Microarray hybridization.
The Institute for Genomic Research (Pathogen Functional Genomics Resource Center [http://www.tigr.org]) provided the Mycobacterium tuberculosis genome microarray for this study. The genome microarray consisted of 70-mer oligonucleotides representing 4,127 ORFs from the M. tuberculosis reference strain H37Rv and 623 unique ORFs from strain CDC1551 that are not present in the H37Rv strain's annotated gene complement (98% of H37Rv ORFs). The full 70-mer complement was printed four times on the surface of the microarray. Total M. tuberculosis RNA was isolated using a TRIzol (Invitrogen) extraction and RNeasy (QIAGEN) purification as described previously (32). Two-color (Cy3 and Cy5) hybridization was used for the microarray analysis. Generally, RNA extracted from cells growing exponentially at an optical density (A600) of approximately 0.5 in Middlebrook 7H9 medium (pH 7.0) was used to create fluorescent Cy3-labeled reference cDNA for each experiment (mid-log phase). The reference Cy3-labeled cDNA was hybridized together with the Cy5-labeled cDNA synthesized from RNA extracted from cells when the optical density was approximately doubled (late-log phase). Labeled cDNA was prepared as follows. Ten micrograms of total RNA and 2 μg of random oligonucleotide hexamers (Invitrogen, CA) were incubated for 15 min at 65°C, cooled on ice, combined with Stratascript reverse transcriptase buffer, 0.5 mM dATP, 0.5 mM dGTP, 0.5 mM dCTP, 0.02 mM dUTP, 1.5 nmol aminoallyl-dUTP (Amersham, NJ), and 2 μl Stratascript reverse transcriptase II (Invitrogen, CA) in a total volume of 30 μl. This mixture was incubated for 10 min at room temperature and at 42°C overnight. Synthesized cDNA was purified with a QIAquick PCR purification kit (QIAGEN, CA) according to the manufacturer's recommendations. The aminoallyl-dUTP-conjugated cDNA probes were spin dried (SpeedVac; Savant) and resuspended in 50 mM sodium carbonate buffer (pH 9.3) and cyanine monofunctional dyes (Amersham) for 1 h at room temperature, followed by quenching with 4 M hydroxylamine. The cyanine-labeled probes were purified again with a QIAquick PCR purification kit. All hybridizations were performed with dye reversal replicates. QuantArray (version 3.0; Perkin-Elmer) was used for 16-bit TIFF image quantification and initial data visualization. The hybridization signal was subjected to normalization and clustering by using an open-source R (version 2.1.1) package (http://www.bioconductor.org/).

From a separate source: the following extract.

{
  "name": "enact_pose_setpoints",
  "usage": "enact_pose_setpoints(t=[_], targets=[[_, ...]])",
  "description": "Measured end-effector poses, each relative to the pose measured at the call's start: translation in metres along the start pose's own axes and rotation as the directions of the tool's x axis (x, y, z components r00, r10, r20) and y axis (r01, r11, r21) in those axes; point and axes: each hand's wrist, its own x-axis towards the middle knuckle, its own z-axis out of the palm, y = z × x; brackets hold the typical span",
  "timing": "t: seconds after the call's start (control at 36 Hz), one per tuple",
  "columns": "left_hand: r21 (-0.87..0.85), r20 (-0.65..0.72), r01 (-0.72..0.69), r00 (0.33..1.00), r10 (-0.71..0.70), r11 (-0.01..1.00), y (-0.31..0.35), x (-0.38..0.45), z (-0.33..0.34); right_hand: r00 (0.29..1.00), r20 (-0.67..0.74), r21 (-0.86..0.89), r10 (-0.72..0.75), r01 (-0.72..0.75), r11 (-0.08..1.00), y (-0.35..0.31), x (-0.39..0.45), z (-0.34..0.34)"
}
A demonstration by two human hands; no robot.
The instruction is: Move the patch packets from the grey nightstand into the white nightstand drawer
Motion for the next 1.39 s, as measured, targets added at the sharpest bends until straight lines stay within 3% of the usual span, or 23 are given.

Recombinant-protein expression and preparation of cell extracts.
The ORF for β6 (accD6; Rv2247) was cloned by PCR using Pfu Turbo HotStart DNA polymerase (Stratagene) from the genomic DNA of M. tuberculosis H37Rv. The expression construct was prepared in pET 200 directional-TOPO expression vector (Invitrogen), and sequence integrity was confirmed by DNA sequencing. BL21 Star (DE3) host cells were transformed with the expression construct, and the overnight culture was diluted 1:50 in fresh medium. IPTG (isopropyl-β-d-thiogalactopyranoside) was added to a final concentration of 1 mM when the culture reached an optical density at 600 nm (OD600) of 0.7, and the induction was carried out for 4 h in a 37°C shaker. The α3 subunit was expressed and biotinylated with the E. coli biotin ligase as described previously (22). Following induction, the cells were washed and resuspended in lysis buffer (50 mM sodium phosphate, 300 mM NaCl, 1 mM phenylmethylsulfonyl fluoride). The cells were disrupted by sonication using a Branson Sonifier 450 (Branson Ultrasonics Corp.). The cell lysates were clarified by centrifugation at 12,000 × g, and the supernatants were used for purification of the expressed proteins. The β5 (Rv3280) and ɛ (Rv3281) subunits were expressed in E. coli as described previously (22).
Purification, SDS-PAGE analysis, and dialysis of expressed proteins.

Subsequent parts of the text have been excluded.